• [WHAT YOU SHOULD DO]:
Beginning at the line that contains "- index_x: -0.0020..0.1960", repeat every line of the listing exactly through the final one.

==*==

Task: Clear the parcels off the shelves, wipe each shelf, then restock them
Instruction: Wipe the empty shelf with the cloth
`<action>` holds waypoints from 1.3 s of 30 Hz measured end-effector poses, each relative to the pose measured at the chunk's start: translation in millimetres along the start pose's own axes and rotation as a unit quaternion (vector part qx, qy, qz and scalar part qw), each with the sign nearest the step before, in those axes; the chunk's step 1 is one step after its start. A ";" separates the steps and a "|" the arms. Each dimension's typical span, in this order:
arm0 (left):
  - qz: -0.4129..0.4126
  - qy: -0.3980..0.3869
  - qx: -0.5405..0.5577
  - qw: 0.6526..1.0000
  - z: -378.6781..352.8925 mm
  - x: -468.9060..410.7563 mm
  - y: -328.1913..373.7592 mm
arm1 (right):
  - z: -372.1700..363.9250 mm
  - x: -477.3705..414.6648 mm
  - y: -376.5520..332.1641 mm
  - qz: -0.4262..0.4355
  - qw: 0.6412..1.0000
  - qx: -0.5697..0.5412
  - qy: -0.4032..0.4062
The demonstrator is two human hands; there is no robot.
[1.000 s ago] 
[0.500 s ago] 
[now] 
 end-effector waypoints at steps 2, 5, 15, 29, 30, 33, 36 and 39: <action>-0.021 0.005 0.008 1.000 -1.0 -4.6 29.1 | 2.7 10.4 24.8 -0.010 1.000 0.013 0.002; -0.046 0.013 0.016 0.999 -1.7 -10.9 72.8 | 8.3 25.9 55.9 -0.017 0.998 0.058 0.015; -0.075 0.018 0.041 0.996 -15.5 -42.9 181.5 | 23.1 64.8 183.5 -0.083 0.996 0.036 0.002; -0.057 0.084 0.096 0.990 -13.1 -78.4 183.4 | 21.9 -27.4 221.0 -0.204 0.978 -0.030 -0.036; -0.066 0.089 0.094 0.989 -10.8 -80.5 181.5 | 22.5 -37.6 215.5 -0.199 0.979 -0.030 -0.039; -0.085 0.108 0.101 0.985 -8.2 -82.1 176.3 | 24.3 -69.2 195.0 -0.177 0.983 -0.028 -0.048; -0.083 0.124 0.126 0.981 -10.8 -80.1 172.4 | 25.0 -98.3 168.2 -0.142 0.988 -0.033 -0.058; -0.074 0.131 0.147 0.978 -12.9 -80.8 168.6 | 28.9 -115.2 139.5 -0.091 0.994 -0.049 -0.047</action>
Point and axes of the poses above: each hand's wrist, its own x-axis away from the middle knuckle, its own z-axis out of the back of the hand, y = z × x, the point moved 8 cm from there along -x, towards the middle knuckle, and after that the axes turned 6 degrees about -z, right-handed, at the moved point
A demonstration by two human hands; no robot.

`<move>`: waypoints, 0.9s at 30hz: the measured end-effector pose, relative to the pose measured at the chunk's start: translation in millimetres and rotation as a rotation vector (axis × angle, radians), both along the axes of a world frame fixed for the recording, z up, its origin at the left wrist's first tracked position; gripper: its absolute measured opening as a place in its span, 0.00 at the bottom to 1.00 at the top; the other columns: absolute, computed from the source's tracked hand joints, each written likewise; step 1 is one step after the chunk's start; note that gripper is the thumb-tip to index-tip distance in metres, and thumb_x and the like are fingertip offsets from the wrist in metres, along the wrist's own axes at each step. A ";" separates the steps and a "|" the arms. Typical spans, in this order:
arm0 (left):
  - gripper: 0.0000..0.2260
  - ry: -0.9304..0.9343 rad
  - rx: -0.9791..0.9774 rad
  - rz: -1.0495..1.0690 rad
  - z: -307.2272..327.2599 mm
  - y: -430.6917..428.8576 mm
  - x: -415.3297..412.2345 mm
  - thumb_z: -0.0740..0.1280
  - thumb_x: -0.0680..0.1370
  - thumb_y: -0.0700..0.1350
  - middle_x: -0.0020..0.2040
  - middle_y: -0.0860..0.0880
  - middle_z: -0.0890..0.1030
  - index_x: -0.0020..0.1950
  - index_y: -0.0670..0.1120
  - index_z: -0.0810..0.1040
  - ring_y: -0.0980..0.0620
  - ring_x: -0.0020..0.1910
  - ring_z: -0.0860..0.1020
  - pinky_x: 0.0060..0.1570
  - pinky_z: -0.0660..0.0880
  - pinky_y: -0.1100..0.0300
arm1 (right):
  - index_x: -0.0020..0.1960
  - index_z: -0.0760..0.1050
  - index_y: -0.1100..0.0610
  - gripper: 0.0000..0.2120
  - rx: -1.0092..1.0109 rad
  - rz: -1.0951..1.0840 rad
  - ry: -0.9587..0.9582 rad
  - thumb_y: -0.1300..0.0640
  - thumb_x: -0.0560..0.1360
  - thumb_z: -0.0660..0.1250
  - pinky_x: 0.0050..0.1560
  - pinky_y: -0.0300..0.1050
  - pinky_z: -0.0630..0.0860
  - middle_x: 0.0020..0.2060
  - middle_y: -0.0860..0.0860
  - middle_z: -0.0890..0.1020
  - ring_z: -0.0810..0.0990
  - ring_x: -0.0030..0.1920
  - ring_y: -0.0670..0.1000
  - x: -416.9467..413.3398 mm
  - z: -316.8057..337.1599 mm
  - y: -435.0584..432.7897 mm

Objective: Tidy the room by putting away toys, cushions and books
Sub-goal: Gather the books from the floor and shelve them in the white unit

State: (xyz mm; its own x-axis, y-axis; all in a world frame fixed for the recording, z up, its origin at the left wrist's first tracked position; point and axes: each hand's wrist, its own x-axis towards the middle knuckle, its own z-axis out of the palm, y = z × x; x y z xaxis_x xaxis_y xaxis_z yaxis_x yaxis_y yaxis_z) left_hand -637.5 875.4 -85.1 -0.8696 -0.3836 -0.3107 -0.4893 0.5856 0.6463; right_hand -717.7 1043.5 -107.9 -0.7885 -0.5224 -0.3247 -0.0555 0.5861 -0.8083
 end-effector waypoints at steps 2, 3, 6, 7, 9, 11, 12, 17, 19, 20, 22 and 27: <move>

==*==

• [ANSWER BOX]:
  - index_x: -0.0020..0.1960
  - index_z: -0.0760..0.1050
  - index_y: -0.1100..0.0610
  - gripper: 0.0000..0.2120
  - rx: -1.0092..1.0109 rad
  - rz: -1.0951..1.0840 rad
  - ry: -0.9587..0.9582 rad
  - thumb_y: -0.1300..0.0640
  - thumb_x: -0.0560..0.1360
  - thumb_z: -0.0660..0.1250
  - pinky_x: 0.0050..0.1560
  - pinky_y: -0.0300..0.1050
  - pinky_z: -0.0630..0.0860
  - middle_x: 0.0020..0.2060
  - middle_y: -0.0860..0.0860
  - middle_z: -0.0890..0.1020
  - ring_z: -0.0810..0.0990
  - ring_x: -0.0030..0.1920
  - ring_y: -0.0670..0.1000
  - x: -416.9467..413.3398 mm
  - z: -316.8057..337.1599 mm
  - y: -435.0584..432.7897 mm

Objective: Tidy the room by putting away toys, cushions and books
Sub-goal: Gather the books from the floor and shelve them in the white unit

State: (xyz mm; its own x-axis, y-axis; all in a world frame fixed for the recording, z up, its origin at the left wrist's first tracked position; point and axes: each hand's wrist, its own x-axis towards the middle knuckle, its own z-axis out of the palm, y = z × x; x y z xaxis_x xaxis_y xaxis_z yaxis_x yaxis_y yaxis_z) left_hand -637.5 875.4 -85.1 -0.8696 -0.3836 -0.3107 -0.4893 0.5856 0.6463; right_hand -717.7 1043.5 -107.9 -0.7885 -0.5224 -0.3247 -0.0555 0.5861 -0.8083
 end-effector waypoints at steps 2, 3, 6, 7, 9, 11, 12, 17, 19, 20, 22 and 27: <move>

The exercise has been finished.